### Activity
Search term "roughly": copy each line of the records that contains it.

──────── Data

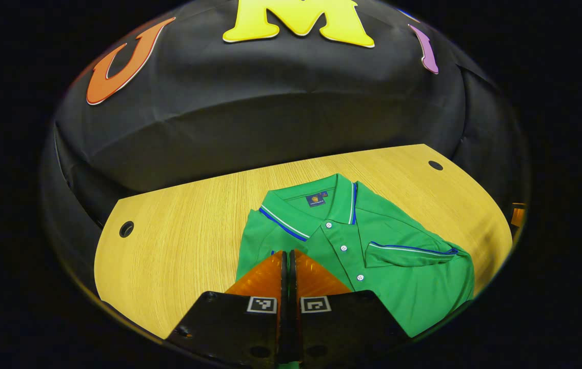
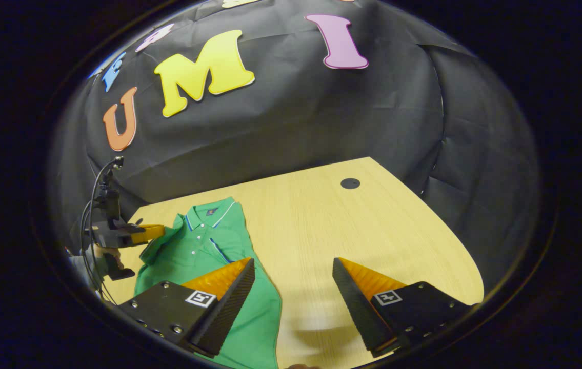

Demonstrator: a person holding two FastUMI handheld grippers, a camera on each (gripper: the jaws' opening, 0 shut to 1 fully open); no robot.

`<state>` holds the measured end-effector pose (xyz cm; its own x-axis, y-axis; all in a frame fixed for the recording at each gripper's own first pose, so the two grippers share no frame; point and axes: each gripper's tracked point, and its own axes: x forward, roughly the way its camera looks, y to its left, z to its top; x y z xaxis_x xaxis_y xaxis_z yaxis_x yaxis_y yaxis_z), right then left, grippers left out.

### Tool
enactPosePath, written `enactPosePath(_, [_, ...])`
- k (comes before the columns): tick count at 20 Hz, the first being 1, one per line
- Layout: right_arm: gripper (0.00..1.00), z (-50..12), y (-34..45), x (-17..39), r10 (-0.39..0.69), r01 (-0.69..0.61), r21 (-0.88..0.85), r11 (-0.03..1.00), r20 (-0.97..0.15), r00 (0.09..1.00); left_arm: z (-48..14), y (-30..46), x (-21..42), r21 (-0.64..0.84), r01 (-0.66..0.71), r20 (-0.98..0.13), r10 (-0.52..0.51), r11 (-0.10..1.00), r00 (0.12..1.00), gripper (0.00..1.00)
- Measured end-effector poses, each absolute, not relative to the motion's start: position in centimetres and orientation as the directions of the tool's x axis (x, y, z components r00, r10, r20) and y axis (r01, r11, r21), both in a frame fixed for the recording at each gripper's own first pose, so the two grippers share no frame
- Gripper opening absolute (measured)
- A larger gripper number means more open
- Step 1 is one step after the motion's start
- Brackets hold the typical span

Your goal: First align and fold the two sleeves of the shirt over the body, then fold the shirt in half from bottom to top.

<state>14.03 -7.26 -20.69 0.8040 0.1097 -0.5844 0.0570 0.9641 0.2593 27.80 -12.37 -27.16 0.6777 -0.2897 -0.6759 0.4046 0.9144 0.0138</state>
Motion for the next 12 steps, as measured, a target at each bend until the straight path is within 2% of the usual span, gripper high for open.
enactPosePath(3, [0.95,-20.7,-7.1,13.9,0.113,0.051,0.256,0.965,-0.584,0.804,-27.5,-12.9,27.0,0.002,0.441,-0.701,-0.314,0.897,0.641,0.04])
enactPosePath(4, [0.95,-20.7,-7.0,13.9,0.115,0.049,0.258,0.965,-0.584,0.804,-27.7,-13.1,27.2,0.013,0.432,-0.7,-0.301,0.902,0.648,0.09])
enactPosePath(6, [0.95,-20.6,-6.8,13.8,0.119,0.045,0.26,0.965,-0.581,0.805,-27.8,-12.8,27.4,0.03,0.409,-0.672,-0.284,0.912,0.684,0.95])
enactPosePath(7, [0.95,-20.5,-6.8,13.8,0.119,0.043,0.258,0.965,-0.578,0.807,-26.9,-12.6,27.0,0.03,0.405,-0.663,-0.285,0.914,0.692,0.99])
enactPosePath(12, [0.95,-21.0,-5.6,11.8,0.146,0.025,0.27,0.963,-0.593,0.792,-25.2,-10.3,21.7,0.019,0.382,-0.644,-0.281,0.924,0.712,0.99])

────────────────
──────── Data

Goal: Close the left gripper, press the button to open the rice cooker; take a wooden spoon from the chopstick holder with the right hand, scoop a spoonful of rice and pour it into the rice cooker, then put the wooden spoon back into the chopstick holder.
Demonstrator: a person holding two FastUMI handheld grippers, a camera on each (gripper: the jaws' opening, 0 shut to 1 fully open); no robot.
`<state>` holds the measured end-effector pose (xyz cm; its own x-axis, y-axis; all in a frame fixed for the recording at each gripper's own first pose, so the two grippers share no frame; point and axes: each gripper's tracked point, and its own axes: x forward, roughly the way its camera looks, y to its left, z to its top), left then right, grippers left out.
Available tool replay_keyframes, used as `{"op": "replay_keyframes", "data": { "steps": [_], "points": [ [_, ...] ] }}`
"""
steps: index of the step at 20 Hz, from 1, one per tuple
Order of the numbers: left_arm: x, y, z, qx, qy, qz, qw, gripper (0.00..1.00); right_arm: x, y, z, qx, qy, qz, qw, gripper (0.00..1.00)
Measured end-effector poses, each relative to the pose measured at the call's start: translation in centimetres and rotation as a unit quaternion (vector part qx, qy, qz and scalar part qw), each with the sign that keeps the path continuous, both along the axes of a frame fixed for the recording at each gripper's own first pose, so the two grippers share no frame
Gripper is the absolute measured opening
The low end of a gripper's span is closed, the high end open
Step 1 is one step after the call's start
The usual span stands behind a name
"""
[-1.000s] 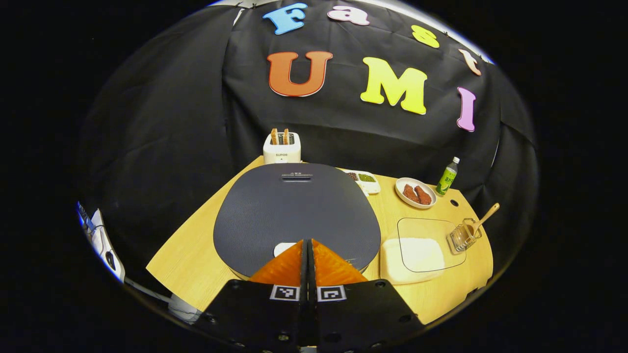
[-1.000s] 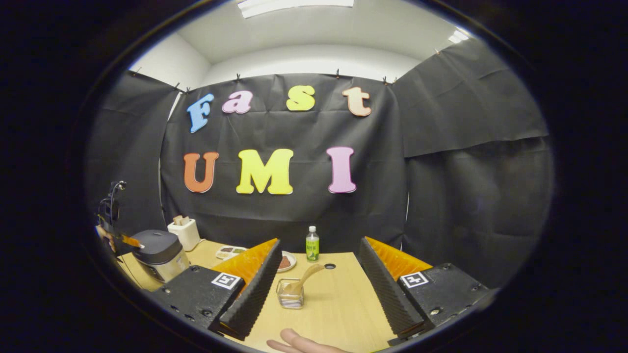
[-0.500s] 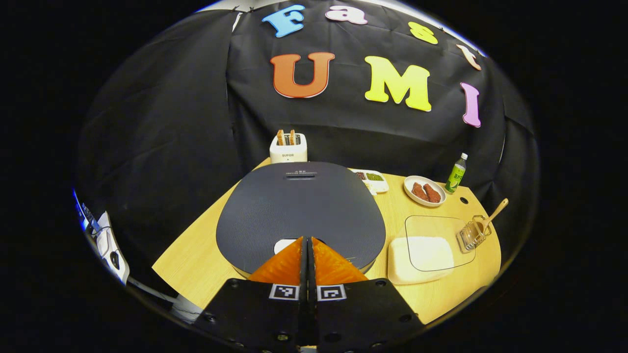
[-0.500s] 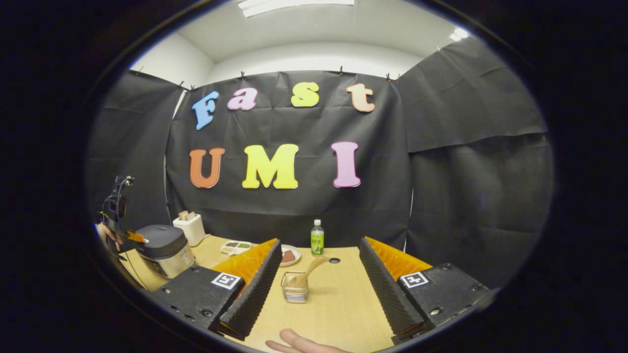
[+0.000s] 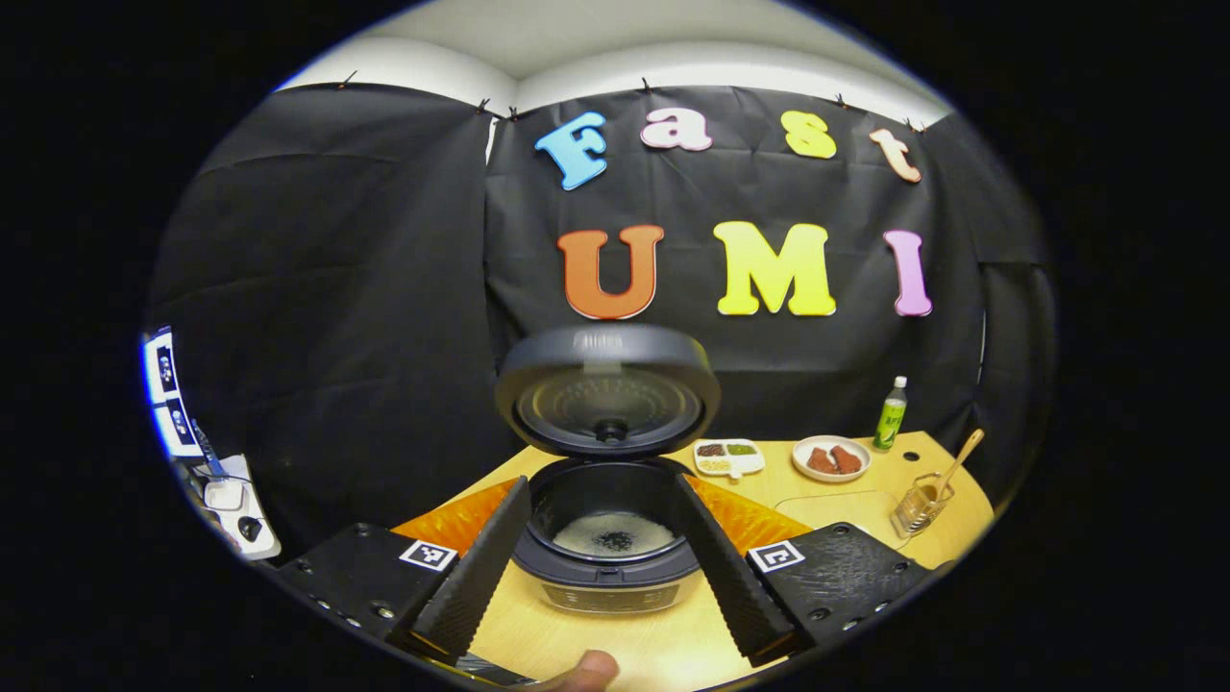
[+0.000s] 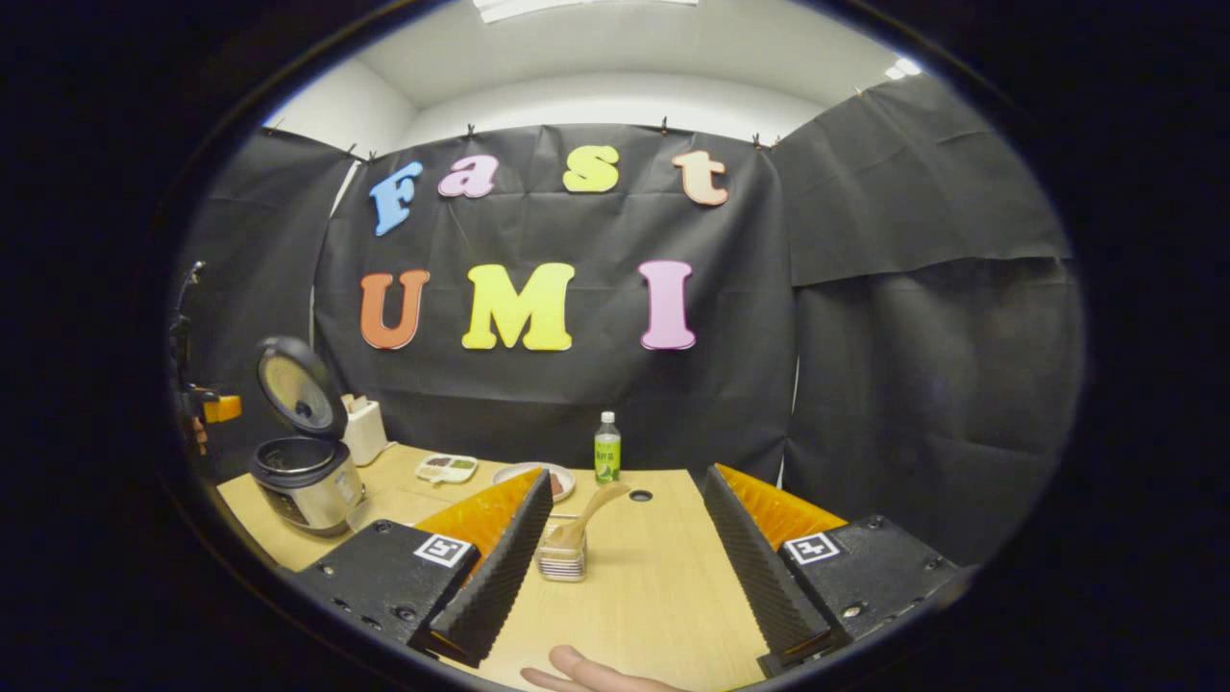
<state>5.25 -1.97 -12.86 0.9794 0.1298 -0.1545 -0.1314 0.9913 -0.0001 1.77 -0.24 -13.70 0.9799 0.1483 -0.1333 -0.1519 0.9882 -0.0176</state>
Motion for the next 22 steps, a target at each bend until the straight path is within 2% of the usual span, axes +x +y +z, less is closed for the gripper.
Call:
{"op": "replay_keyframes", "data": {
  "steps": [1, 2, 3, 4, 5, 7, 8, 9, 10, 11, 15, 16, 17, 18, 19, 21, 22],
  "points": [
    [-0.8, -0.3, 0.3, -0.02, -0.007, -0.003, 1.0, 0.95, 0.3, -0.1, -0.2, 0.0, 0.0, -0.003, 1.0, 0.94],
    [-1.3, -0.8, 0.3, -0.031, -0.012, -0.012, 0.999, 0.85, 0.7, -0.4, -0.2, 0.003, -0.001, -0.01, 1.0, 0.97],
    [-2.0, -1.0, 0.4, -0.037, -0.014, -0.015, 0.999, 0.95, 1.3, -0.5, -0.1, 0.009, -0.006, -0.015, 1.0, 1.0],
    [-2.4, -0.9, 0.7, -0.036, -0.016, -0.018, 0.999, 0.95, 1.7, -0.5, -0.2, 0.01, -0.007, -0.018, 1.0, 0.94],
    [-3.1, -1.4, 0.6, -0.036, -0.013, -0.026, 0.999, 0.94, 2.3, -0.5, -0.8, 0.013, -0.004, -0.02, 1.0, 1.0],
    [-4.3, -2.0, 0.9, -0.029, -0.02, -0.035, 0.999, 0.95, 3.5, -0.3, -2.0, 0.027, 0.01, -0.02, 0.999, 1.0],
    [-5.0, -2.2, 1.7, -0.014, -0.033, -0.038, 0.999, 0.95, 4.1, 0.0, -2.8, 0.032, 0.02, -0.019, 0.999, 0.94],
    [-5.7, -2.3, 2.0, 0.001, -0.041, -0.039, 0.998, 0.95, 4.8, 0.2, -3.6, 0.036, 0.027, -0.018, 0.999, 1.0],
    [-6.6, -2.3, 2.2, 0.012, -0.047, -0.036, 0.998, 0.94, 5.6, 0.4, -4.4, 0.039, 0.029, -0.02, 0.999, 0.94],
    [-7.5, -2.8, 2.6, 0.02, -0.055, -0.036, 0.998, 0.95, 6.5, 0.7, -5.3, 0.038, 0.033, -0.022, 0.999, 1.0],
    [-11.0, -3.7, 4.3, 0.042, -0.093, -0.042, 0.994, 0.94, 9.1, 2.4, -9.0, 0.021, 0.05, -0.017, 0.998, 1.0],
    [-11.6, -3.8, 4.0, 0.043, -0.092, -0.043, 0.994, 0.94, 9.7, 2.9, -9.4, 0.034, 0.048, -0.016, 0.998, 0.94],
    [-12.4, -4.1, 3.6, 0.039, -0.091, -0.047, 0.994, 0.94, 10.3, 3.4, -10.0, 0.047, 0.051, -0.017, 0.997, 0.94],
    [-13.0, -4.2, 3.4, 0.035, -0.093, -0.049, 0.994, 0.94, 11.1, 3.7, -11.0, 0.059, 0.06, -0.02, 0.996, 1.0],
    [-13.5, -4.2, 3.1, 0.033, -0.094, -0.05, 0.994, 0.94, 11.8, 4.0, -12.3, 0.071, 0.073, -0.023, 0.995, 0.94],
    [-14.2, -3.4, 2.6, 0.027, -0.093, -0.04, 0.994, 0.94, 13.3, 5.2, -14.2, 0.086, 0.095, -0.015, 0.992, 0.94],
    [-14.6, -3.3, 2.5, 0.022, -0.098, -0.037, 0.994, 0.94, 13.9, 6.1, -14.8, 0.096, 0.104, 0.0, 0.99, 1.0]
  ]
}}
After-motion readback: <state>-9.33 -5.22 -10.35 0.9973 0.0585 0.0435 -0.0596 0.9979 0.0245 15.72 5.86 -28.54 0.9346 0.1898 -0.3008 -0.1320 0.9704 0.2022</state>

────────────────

### Solution to the exercise
`<state>` holds the measured end-effector pose (xyz cm; its own x-axis, y-axis; all in a frame fixed for the recording at each gripper's own first pose, so the two grippers share no frame; point and axes: each gripper's tracked point, and its own axes: x forward, roughly the way its camera looks, y to its left, z to its top; x y z xaxis_x xaxis_y xaxis_z yaxis_x yaxis_y yaxis_z), right then left, grippers left out.
`<state>` holds the measured end-effector pose (xyz cm; its own x-axis, y-axis; all in a frame fixed for the recording at each gripper's own first pose, so the two grippers share no frame; point and axes: each gripper's tracked point, and its own axes: x forward, roughly the way its camera looks, y to its left, z to its top), left then right, grippers left out.

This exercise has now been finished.